◆ TASK TO CARRY OUT ◆
Only the closing stretch of the material belongs in the answer: the line containing "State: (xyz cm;" and every line after it, copied exactly.
######
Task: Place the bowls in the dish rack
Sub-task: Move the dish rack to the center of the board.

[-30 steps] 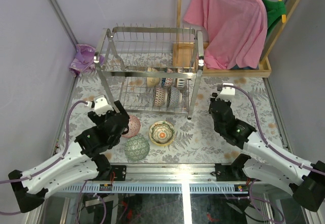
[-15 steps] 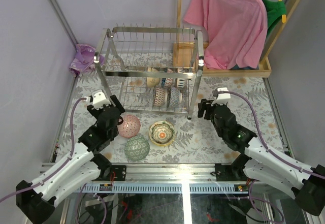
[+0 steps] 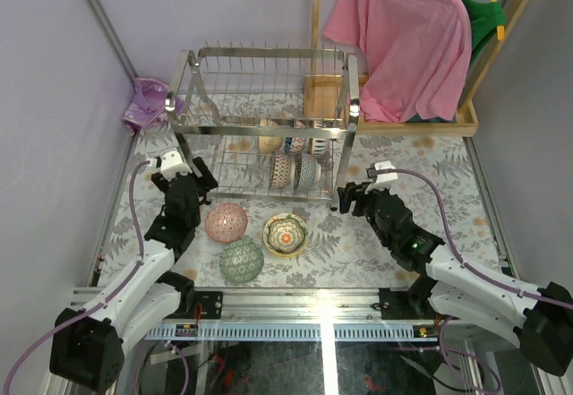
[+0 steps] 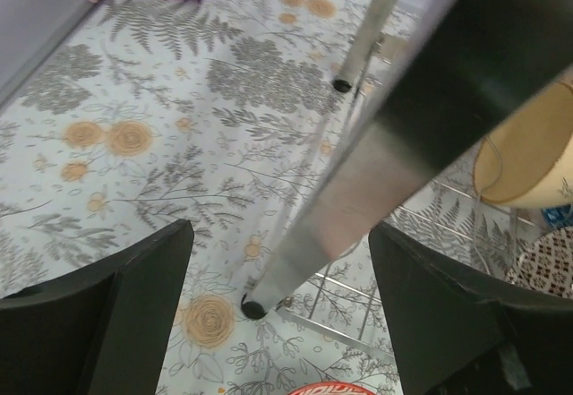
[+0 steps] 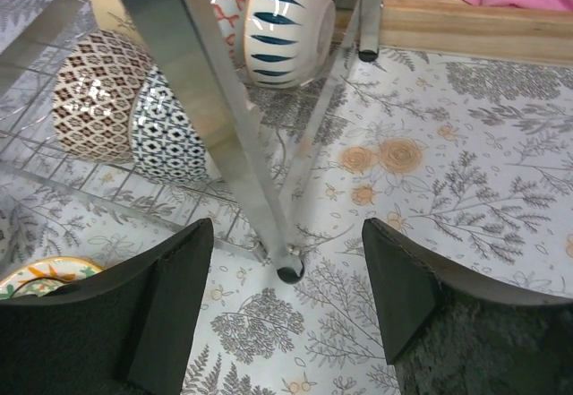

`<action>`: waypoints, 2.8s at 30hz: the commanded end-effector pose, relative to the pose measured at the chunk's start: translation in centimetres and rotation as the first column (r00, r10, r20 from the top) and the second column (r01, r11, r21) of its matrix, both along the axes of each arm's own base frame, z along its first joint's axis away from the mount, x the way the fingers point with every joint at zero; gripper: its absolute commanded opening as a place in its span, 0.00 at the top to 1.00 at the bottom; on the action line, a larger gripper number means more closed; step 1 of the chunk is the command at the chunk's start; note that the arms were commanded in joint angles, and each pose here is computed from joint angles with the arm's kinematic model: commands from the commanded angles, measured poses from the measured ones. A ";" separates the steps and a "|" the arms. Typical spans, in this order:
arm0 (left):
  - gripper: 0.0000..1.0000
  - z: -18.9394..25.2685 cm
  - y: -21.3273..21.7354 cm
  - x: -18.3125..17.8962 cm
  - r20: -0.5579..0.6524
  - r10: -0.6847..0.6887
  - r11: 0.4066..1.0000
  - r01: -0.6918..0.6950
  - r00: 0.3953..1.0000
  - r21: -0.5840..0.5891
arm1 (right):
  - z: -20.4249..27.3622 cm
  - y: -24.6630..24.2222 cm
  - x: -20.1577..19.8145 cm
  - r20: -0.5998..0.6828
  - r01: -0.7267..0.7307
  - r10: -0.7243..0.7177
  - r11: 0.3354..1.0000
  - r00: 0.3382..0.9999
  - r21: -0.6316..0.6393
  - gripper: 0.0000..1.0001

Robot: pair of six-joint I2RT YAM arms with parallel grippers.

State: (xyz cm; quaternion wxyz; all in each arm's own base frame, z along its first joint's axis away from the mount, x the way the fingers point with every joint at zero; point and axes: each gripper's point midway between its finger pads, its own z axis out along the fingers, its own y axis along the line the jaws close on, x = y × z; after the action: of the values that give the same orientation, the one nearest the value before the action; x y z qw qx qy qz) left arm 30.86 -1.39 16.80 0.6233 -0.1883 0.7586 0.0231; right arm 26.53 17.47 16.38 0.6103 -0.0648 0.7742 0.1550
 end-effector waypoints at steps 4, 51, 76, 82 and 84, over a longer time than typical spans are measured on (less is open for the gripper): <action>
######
◆ REPLY ◆
State: (xyz cm; quaternion wxyz; all in each arm's own base frame, z along its first joint's axis away from the mount, x the way the fingers point with every joint at zero; point and axes: each gripper's point midway between its finger pads, its own z axis out along the fingers, its own y axis along the line the jaws close on, x = y × z; after the action: of the values that give the same orientation, the one nearest the value before the action; x y z qw qx qy qz) left arm 30.86 -1.39 16.80 0.6233 -0.1883 0.7586 0.0231; right arm 26.53 17.47 16.38 0.6103 -0.0648 0.7742 0.1550
 end-effector waypoints at steps 4, 51, 76, 82 and 84, over a longer time than typical spans are measured on (less is open for the gripper): <action>

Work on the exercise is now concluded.